◆ Task goal
For the records below, output word for word the lines from the one with "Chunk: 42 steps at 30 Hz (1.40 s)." up to and including the one with "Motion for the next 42". No pictures.

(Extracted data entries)
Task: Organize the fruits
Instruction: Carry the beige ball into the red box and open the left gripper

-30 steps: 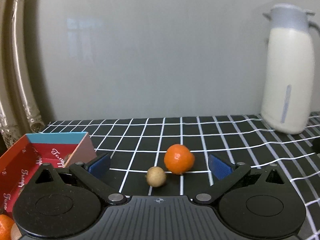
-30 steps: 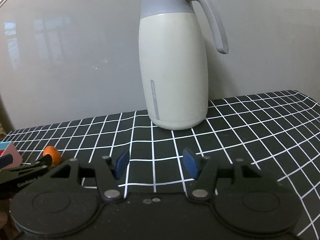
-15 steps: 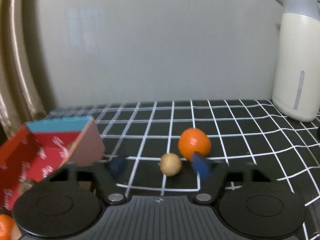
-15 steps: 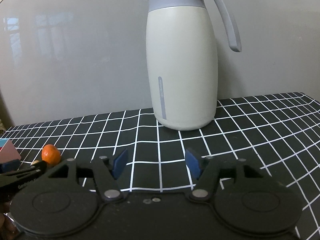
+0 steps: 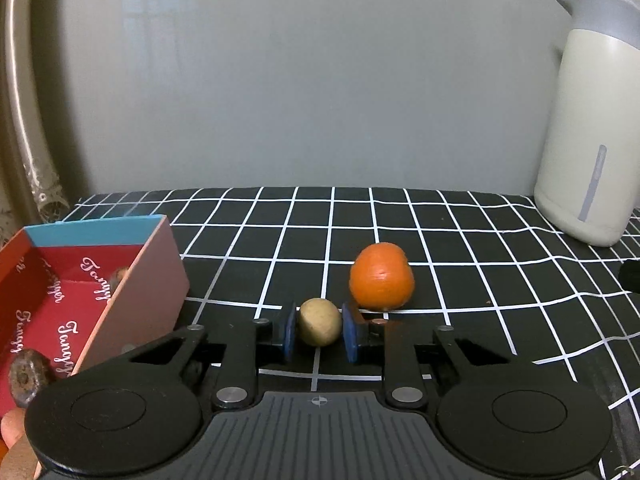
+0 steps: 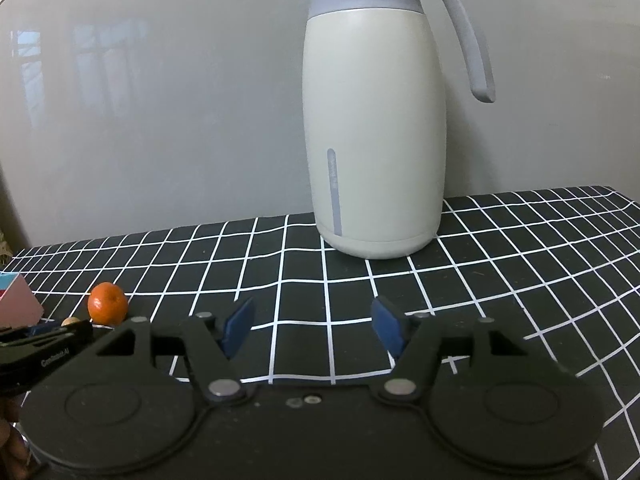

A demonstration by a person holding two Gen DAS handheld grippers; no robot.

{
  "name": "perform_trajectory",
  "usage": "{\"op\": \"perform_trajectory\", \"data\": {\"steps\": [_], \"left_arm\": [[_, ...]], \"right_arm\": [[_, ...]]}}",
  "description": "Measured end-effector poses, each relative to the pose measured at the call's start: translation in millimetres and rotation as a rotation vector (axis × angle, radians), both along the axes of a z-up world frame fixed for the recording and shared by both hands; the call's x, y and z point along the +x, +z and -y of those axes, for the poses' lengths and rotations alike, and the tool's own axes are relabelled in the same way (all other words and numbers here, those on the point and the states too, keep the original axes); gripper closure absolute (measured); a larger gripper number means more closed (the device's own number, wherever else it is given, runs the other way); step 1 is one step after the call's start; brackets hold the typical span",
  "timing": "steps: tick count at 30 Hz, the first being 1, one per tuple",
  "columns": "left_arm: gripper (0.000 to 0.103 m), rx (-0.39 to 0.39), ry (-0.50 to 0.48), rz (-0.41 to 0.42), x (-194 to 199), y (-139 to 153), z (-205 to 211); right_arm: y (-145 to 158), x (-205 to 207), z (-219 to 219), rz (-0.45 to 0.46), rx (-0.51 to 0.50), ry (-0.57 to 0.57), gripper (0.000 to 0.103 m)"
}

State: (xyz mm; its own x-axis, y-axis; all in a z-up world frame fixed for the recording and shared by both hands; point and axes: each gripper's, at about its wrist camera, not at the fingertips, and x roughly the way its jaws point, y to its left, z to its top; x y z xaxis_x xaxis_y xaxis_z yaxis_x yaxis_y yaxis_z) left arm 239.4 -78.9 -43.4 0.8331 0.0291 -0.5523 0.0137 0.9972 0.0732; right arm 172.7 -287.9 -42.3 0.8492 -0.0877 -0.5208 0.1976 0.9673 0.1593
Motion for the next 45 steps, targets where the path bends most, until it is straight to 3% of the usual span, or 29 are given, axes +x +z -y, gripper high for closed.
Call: {"op": "perform_trajectory", "data": {"steps": [10,23,26,32,45], "left_arm": [[0.078,0.039,-0.041,0.065,-45.8,21.3,2.1],[0.078,0.016,0.032,0.098,-104.3,41.2,-62.0],[0.078,-0.029,0.012,0.087,-114.9,43.8,-76.0],[0.078,-0.017,0.009,0.132,-133.3,53.6,-83.3],[0.078,-0.019,0.191,0.142,-119.3,53.0,-156.4]], "right_arm": [[8.0,-5.9,-18.2,0.016,0.033,0.034,0.038],[13.8,-39.9,-64.2,0.022,0.006,0.085,0.038],[15.3,-45.6,-78.9,0.022,-0.002,0.099,0.038],[20.3,-51.9,-102.9,0.031,-0.031,0.128,0.038],[21.8,-35.8,-146.9,0.034,-0.022,0.185,0.038]]}}
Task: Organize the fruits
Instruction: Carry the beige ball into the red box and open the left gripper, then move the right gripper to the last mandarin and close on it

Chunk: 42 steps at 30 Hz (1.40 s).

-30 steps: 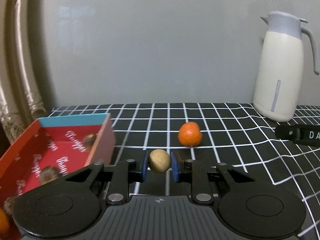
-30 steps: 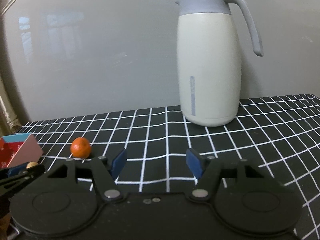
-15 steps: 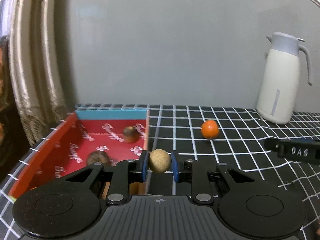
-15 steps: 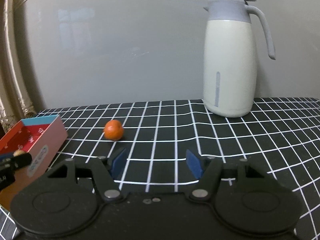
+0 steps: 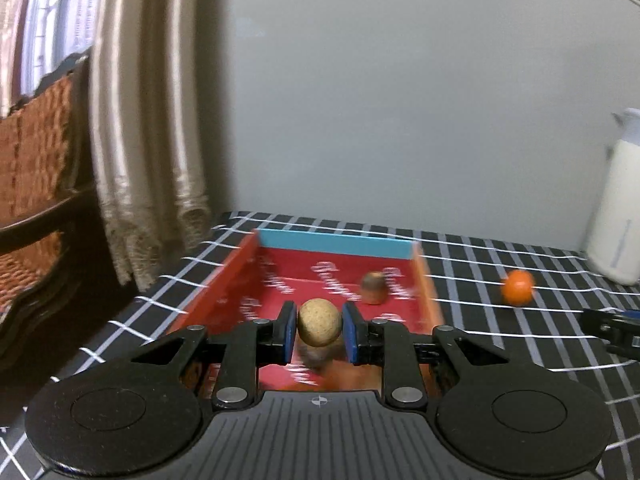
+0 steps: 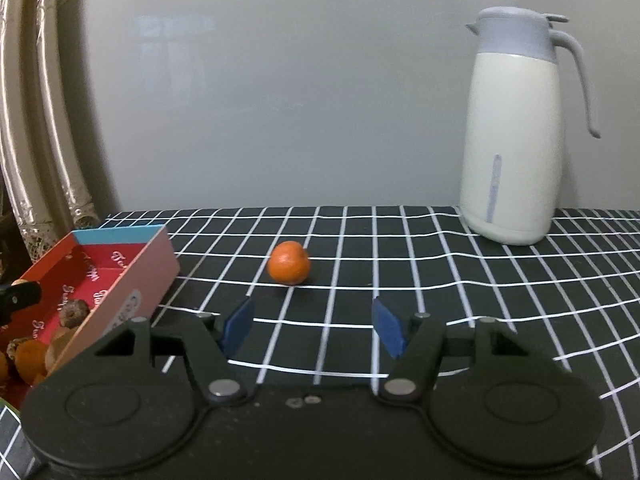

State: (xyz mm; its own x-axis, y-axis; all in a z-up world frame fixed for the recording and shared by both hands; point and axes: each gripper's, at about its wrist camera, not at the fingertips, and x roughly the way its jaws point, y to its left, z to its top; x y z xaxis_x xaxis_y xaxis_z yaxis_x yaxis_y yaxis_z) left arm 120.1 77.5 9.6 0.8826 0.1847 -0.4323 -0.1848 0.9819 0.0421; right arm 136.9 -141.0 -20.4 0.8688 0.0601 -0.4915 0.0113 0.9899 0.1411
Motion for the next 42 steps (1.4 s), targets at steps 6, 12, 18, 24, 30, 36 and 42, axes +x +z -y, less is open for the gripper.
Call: {"op": "perform_trajectory", "data": {"steps": [6,12,18,24,30,36,42], "left_arm": [[0.078,-0.005,0.078,-0.017,5.9,-6.1,-28.2],[0.078,-0.032,0.137,-0.027,11.8,-12.6,-46.4],[0.034,-0.045,0.101,-0.024,12.9,-14.0,-38.2],[0.000,-0.047,0.110,0.043,3.1,-5.8,-29.4],[0.000,-0.059,0.140,0.091,-5.3,-0.1,-35.8],[0.000,0.006,0.214,0.149,-15.9,5.3,-56.6],[0.000,0.044,0.299,0.096,-8.5,-0.9,-95.3]], "right_arm": [[-2.0,4.6,-16.7,-0.006,0.003,0.025,0.038],[-4.2,4.9,-24.7,-0.012,-0.001,0.040,0.038],[-4.5,5.4,-23.7,-0.014,-0.007,0.038,0.038],[-5.2,4.8,-17.6,-0.012,-0.019,0.031,0.034],[-5.3,10.1,-16.7,0.005,-0.056,0.027,0.032],[-7.4,31.4,-15.9,0.021,-0.092,0.007,0.032],[-17.5,55.6,-25.8,0.007,-0.128,0.000,0.036]]}}
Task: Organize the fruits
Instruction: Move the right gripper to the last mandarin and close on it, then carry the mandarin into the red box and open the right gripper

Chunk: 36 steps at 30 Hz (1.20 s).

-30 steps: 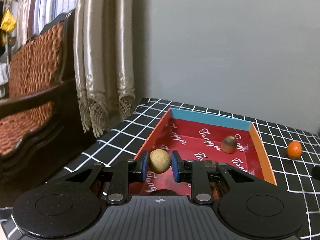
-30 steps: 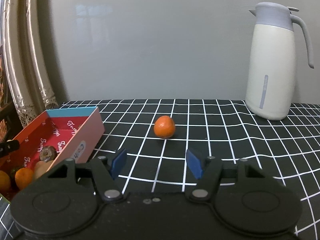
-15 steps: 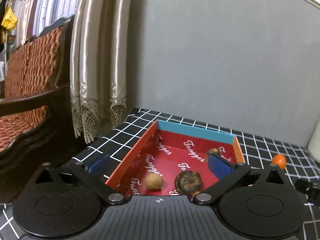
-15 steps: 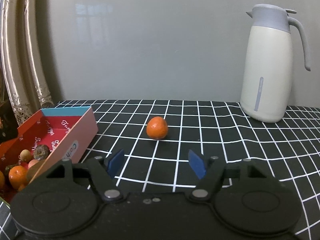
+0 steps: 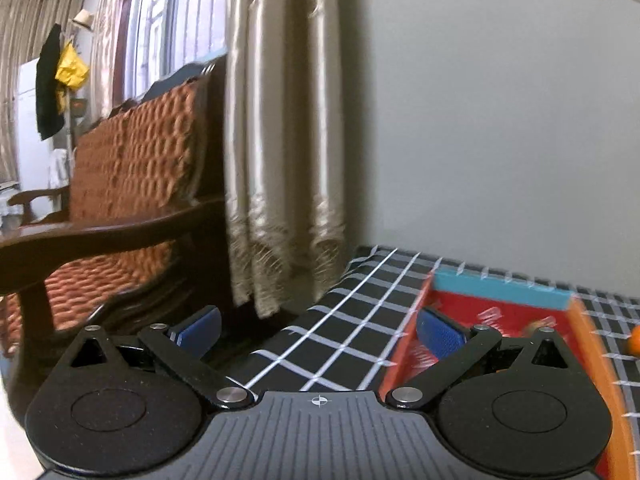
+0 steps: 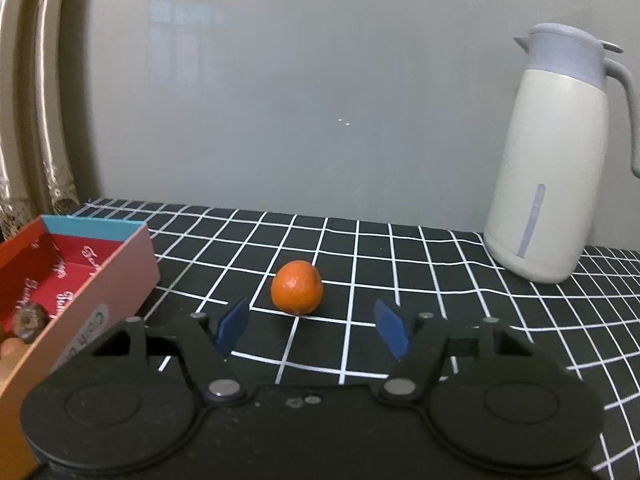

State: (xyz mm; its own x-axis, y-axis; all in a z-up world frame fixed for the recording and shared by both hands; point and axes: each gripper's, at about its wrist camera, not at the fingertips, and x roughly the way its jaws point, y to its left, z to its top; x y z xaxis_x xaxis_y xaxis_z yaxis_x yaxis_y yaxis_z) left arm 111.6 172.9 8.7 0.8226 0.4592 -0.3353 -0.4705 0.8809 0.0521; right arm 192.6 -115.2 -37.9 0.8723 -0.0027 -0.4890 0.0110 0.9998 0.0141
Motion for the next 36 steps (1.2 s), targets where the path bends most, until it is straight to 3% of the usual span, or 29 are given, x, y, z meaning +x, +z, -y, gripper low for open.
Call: {"op": "perform_trajectory", "data": {"steps": [7,11,19,20,23,36], "left_arm": [[0.000,0.036,0.013,-0.033,11.9,-2.3,-18.3],[0.000,0.071,0.011,-0.048,15.4,-3.2,-19.1],[0.000,0.066,0.050,-0.085,32.8,-8.0,-29.6],[0.000,0.062,0.054,-0.088,33.9,-8.0,-30.2],[0.000,0.054,0.061,-0.087,35.7,-7.0,-28.9],[0.000,0.032,0.055,-0.093,23.0,-1.1,-24.5]], "right_arm": [[-10.3,31.9,-6.6,-0.037,0.004,-0.023,0.049],[-16.1,45.8,-9.6,-0.048,0.007,-0.027,0.052],[-17.5,62.6,-5.5,-0.071,0.019,-0.036,0.055],[-17.9,64.1,-4.6,-0.076,0.024,-0.032,0.062],[-19.0,64.7,-4.5,-0.081,0.039,-0.013,0.068],[0.0,25.6,-17.2,-0.059,0.008,0.054,0.069]]}}
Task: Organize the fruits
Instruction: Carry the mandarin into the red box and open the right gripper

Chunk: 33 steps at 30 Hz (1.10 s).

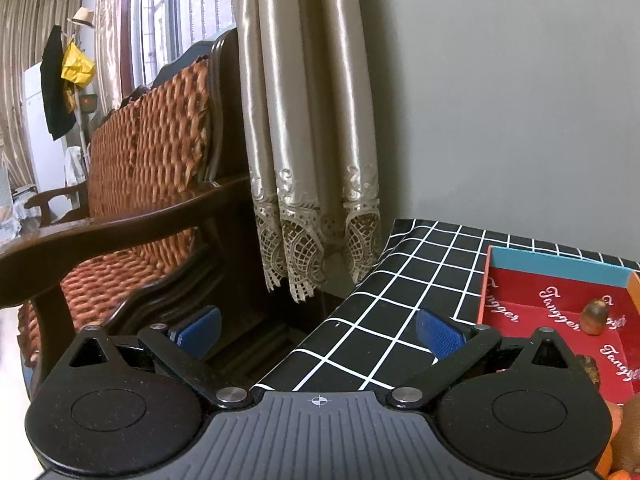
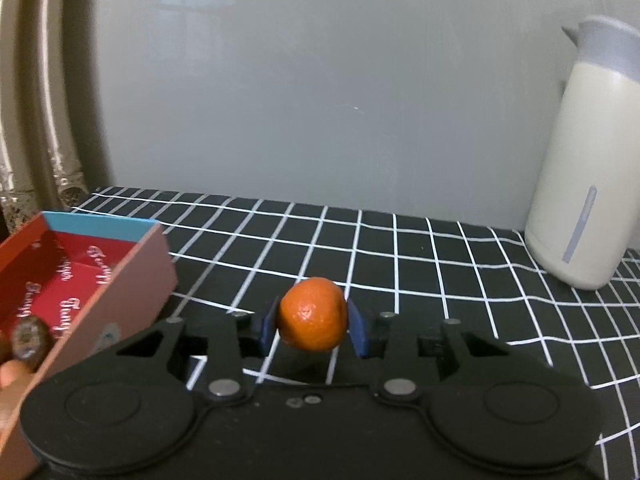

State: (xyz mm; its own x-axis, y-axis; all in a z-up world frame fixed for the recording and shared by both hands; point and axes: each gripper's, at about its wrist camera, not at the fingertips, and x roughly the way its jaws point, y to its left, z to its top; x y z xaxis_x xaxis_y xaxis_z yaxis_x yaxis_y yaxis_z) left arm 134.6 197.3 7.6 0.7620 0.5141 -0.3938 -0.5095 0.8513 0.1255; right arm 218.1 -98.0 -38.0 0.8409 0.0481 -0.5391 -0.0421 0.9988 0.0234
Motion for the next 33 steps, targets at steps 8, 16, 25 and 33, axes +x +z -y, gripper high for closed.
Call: {"op": "perform_trajectory", "data": {"steps": [8,16,25,33], "left_arm": [[0.000,0.001,-0.023,0.020,-14.1,10.3,5.3],[0.000,-0.009,-0.019,0.013,-22.2,9.1,-2.3],[0.000,-0.002,-0.010,0.010,-23.8,7.9,-12.1],[0.000,-0.012,-0.028,0.020,-24.9,9.4,-9.2]], "right_arm": [[27.1,-37.9,-18.4,0.065,0.026,0.078,0.069],[43.7,-54.9,-61.5,0.122,0.048,0.198,0.069],[39.6,-47.9,-87.4,0.105,0.030,0.249,0.066],[48.8,-58.0,-71.1,0.135,0.005,0.205,0.062]]}}
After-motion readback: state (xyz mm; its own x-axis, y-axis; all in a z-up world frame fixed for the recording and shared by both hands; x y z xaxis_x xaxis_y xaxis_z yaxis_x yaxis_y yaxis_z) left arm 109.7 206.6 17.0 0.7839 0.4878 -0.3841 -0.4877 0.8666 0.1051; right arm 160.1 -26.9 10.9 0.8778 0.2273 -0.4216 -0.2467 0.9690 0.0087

◆ Worked solution
Chunk: 42 steps at 30 Hz (1.40 s).

-30 steps: 
-30 steps: 
-15 steps: 
-15 steps: 
+0 steps: 
+0 steps: 

State: (xyz mm; its own x-axis, y-axis; all in a z-up world frame fixed for the recording and shared by both hands; point and axes: each gripper's, at about its wrist camera, not at the fingertips, and x roughly the way its jaws point, y to its left, z to its top; x y z xaxis_x xaxis_y xaxis_z yaxis_x yaxis_y yaxis_z) left arm 120.1 77.5 9.6 0.8826 0.1847 -0.4323 -0.1848 0.9819 0.0421; right arm 136.9 -141.0 -20.4 0.8688 0.0601 -0.4915 0.0113 0.9899 0.1411
Motion for the next 42 steps (1.4 s), targets at steps 6, 12, 18, 24, 30, 36 and 42, axes +x +z -y, less is open for the gripper.

This finishes the answer to the exercise.